Édition du 13 novembre 2018

Une tribune libre pour la gauche québécoise en marche

Logement

Du logement social pour éviter la rue et en sortir ! (RAPSIM)

MONTRÉAL, le 13 sept. 2018 - Le RAPSIM participe aujourd’hui à la grande marche De Villes en villages pour le droit au logement de passage à Montréal, pour souligner l’importance du logement social dans la lutte à l’itinérance. À deux semaines des élections, il est essentiel que les partis s’engagent à investir massivement dans le logement social, ainsi que dans le soutien communautaire qui y est offert dans les projets destinés aux personnes itinérantes.

Une réponse essentielle en itinérance

Le logement social constitue une réponse essentielle tant pour prévenir le passage à la rue que pour permettre à des personnes d’en sortir de façon durable. À Montréal, ce sont plus de 2500 logements sociaux avec soutien communautaire qui ont été développés depuis 30 ans pour des personnes en situation ou à risque d’itinérance. À l’image des besoins des personnes sans-abri, ces projets sont multiples. Certains offrent du logement transitoire allant de quelques mois à plusieurs années, d’autres offrent du logement permanent sans durée limitée. Certains s’adressent à un public spécifique (femmes, jeunes, personnes ayant des enjeux de dépendances, etc.), d’autres sont généralistes.

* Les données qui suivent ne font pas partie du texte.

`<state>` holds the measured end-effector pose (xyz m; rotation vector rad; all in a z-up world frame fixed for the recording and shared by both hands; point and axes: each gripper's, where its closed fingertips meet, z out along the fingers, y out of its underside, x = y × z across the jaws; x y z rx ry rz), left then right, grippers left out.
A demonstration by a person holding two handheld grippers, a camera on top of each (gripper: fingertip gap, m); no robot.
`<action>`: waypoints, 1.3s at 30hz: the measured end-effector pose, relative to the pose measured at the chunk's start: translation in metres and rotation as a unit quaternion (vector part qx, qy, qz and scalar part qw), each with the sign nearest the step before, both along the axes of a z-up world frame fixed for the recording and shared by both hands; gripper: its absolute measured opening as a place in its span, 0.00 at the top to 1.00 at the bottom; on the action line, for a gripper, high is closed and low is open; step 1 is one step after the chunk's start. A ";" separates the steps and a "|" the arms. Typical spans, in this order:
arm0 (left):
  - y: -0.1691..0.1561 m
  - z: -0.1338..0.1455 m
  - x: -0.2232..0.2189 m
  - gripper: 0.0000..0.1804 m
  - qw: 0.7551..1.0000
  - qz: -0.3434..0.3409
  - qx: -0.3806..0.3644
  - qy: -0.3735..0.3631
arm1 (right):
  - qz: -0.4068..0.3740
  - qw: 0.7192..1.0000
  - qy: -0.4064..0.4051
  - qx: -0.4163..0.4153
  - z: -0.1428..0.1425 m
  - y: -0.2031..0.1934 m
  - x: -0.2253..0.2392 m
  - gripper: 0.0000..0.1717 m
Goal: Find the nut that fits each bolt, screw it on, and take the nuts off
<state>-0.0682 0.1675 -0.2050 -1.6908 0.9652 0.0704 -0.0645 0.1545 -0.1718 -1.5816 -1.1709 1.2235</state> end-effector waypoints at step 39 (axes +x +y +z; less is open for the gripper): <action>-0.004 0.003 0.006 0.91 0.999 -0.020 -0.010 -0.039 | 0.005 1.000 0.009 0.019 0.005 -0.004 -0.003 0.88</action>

Au-delà d’un toit : des milieux de vie

Grâce au soutien communautaire qui y est offert, ces projets représentent bien plus qu’un toit. Ils constituent de véritables milieux de vie pour leurs locataires. Le soutien communautaire est une pratique d’intervention développée par les organismes en logement social pour soutenir les locataires dans leur milieu de vie et favoriser leur stabilité résidentielle. Allant de l’accompagnement individuel à l’organisation de soupers communautaires en passant par la défense collective des droits, l’éducation populaire et la résolution de conflits, cette pratique est essentielle dans les projets destinés aux personnes itinérantes. Elle leur permet de sortir de l’isolement, de développer un sentiment d’appartenance et un ancrage dans leur milieu de vie.

Or le soutien communautaire souffre d’un manque criant de financement depuis plusieurs années. À Montréal, Le RAPSIM et la Fédération des OSBL d’habitation de Montréal (FOHM) demandent 7 millions $ additionnels pour répondre aux besoins en matière de soutien communautaire. À l’échelle du Québec, ces besoins sont évalués à 30 millions $ minimum. Pour lutter contre l’itinérance, le gouvernement du Québec doit non seulement investir dans la brique et le béton mais aussi dans l’intervention. Ce sont deux volets indispensables dans les projets destinés aux personnes itinérantes, d’affirmer Alice Lepetit, organisatrice communautaire au RAPSIM.